Whenever a line below includes the string "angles", show it.

The data Block Start

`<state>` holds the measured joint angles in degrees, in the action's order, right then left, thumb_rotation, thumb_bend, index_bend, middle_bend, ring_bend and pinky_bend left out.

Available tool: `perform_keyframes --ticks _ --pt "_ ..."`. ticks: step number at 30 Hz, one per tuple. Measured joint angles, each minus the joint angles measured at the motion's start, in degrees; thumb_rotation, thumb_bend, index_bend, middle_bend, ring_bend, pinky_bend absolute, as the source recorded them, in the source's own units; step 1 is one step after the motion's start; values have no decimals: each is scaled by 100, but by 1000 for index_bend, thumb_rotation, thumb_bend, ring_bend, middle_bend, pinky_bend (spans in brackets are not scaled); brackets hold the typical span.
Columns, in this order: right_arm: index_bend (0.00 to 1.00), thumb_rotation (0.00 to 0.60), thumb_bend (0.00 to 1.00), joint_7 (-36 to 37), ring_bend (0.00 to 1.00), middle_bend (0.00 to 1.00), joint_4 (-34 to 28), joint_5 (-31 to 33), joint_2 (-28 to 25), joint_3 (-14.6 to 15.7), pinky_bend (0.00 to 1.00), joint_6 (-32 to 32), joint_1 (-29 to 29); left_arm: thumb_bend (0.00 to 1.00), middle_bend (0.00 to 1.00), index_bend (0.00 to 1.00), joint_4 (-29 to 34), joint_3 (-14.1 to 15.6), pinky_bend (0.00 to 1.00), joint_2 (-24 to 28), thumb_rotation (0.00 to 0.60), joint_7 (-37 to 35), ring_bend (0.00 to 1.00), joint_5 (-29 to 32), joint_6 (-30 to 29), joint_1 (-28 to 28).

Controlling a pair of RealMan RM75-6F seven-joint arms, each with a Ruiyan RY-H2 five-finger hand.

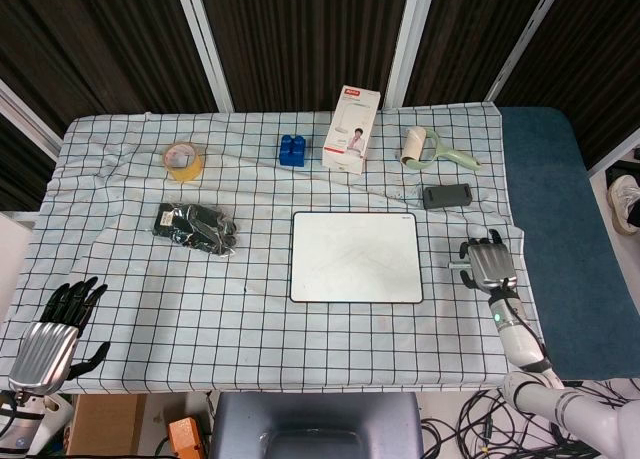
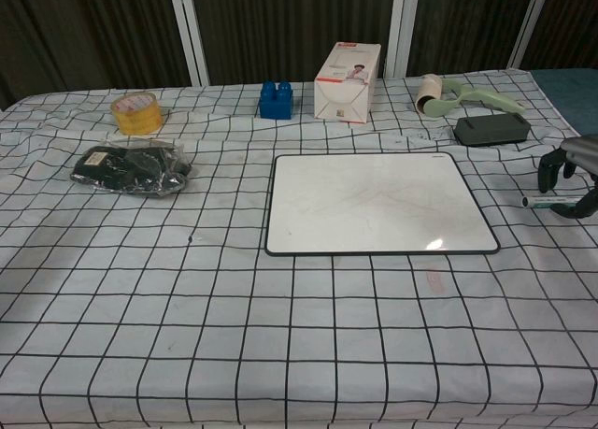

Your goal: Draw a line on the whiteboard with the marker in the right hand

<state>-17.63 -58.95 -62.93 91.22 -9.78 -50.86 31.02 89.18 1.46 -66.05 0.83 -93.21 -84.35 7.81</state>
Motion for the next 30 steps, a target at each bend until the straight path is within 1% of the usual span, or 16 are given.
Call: perform_keyframes --ticks 9,17,21,27,30 --pt "448 600 308 -12 262 355 52 11 51 19 98 23 24 316 0 0 0 -2 3 3 600 1 0 4 12 8" --pt "517 600 330 -5 308 386 111 17 84 22 116 12 32 316 0 0 1 9 4 6 600 -2 0 -16 50 32" --pt "526 600 332 -42 311 393 92 31 66 39 126 11 20 316 0 0 2 9 3 -1 600 0 0 -20 76 51" --pt "533 600 336 -115 314 399 47 57 31 60 173 -1 1 316 0 0 6 1 3 -4 600 0 0 -2 115 76" --pt "577 600 343 -139 354 438 27 34 22 78 208 -40 -9 315 0 0 13 0 4 -3 600 -4 0 5 129 84"
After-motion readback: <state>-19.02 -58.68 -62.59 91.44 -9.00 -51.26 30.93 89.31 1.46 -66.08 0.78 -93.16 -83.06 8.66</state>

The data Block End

> _Expected answer_:
`<state>` holds the measured joint angles in degrees, in the action's order, right then left, thumb_rotation, thumb_bend, index_bend, middle_bend, ring_bend and pinky_bend left out.
Available tool: `perform_keyframes --ticks _ --pt "_ ..."`. ticks: step number at 30 Hz, one per tuple. Measured joint angles, each minus the joint angles measured at the motion's start, in degrees; thumb_rotation, thumb_bend, index_bend, middle_bend, ring_bend, pinky_bend absolute, as the source recorded them, in the source's own units; step 1 is one step after the motion's start; values have no decimals: each is scaled by 100, but by 1000 for index_bend, thumb_rotation, thumb_bend, ring_bend, middle_bend, pinky_bend (spans in brackets are not scaled); brackets hold the typical span.

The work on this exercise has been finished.